§ Your task: In the entries that follow, how many lines include the string "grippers"? The answer is the number only.
(Given data begins)
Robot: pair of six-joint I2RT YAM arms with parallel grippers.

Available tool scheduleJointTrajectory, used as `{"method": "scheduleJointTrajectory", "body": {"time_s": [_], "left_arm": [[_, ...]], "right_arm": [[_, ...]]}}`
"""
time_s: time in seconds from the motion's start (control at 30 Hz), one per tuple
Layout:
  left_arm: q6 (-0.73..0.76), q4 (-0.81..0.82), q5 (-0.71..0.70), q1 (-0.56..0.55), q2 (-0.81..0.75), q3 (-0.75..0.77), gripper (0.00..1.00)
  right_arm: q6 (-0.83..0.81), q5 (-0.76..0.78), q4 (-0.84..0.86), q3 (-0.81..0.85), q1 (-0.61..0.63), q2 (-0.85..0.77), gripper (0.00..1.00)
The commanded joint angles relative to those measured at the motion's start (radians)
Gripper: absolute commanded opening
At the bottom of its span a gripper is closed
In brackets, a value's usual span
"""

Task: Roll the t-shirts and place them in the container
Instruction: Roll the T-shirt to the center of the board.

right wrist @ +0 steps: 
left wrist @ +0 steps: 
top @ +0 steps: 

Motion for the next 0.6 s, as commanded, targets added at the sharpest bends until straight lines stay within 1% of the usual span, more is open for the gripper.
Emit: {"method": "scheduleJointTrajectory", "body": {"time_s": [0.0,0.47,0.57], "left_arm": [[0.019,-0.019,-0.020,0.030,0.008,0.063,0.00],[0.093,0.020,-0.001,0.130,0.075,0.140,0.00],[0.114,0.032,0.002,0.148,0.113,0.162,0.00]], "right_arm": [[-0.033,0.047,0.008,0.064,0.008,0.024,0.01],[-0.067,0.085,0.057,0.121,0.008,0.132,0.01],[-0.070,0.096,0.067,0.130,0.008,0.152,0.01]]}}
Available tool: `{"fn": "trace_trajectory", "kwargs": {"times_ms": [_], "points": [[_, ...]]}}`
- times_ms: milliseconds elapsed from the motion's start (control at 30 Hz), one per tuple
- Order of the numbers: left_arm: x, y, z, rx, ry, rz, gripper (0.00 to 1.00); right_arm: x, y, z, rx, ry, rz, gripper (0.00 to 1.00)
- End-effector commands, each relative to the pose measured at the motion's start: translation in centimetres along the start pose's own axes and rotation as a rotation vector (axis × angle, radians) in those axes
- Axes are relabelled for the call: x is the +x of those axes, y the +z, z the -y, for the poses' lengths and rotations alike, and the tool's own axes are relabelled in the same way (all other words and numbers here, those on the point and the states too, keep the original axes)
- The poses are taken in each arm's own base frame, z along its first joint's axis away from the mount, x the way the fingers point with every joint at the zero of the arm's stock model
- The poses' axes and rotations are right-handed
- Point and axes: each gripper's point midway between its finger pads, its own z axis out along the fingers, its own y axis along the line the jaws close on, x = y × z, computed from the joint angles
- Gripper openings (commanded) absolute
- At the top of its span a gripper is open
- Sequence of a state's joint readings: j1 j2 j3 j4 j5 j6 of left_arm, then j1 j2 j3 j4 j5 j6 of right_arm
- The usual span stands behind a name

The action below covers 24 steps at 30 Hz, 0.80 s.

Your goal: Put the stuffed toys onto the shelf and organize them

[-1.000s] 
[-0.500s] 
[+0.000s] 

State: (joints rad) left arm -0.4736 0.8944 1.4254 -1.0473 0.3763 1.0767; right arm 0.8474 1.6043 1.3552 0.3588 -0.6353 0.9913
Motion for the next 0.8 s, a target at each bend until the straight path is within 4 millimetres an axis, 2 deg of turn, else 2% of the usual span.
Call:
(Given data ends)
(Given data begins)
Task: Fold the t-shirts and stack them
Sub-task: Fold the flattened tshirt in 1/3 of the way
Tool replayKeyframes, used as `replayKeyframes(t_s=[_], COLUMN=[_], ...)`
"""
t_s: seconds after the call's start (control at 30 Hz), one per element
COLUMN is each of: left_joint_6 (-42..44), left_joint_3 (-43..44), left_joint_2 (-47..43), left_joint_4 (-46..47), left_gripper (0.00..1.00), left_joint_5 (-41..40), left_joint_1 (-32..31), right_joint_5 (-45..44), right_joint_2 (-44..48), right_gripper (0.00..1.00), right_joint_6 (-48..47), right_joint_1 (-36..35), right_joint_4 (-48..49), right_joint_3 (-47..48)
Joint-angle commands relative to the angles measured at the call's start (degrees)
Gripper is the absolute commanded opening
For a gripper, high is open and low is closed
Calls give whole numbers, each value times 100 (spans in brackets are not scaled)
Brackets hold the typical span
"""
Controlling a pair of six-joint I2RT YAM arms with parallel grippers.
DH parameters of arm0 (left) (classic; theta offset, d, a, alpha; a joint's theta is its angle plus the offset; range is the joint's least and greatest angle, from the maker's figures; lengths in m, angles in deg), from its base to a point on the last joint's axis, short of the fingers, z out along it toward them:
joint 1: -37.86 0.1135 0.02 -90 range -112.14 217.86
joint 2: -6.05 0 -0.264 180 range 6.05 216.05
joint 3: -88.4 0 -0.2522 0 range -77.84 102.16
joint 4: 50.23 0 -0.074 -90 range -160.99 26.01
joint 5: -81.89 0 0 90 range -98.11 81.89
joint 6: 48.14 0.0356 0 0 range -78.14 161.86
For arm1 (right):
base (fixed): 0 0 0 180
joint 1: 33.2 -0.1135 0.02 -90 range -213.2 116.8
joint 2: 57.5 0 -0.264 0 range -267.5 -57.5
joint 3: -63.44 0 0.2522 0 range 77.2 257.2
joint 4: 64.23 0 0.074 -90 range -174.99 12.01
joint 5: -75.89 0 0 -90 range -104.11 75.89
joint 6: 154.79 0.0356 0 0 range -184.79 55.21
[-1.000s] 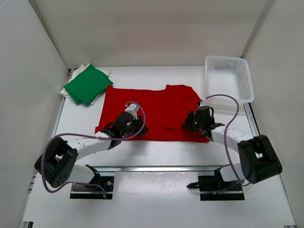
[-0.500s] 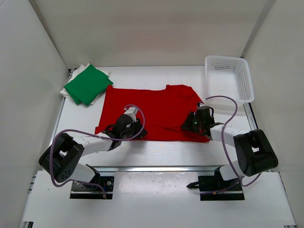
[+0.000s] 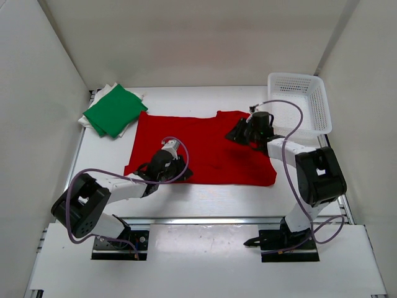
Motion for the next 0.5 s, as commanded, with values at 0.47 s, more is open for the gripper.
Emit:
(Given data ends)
§ Response box: 2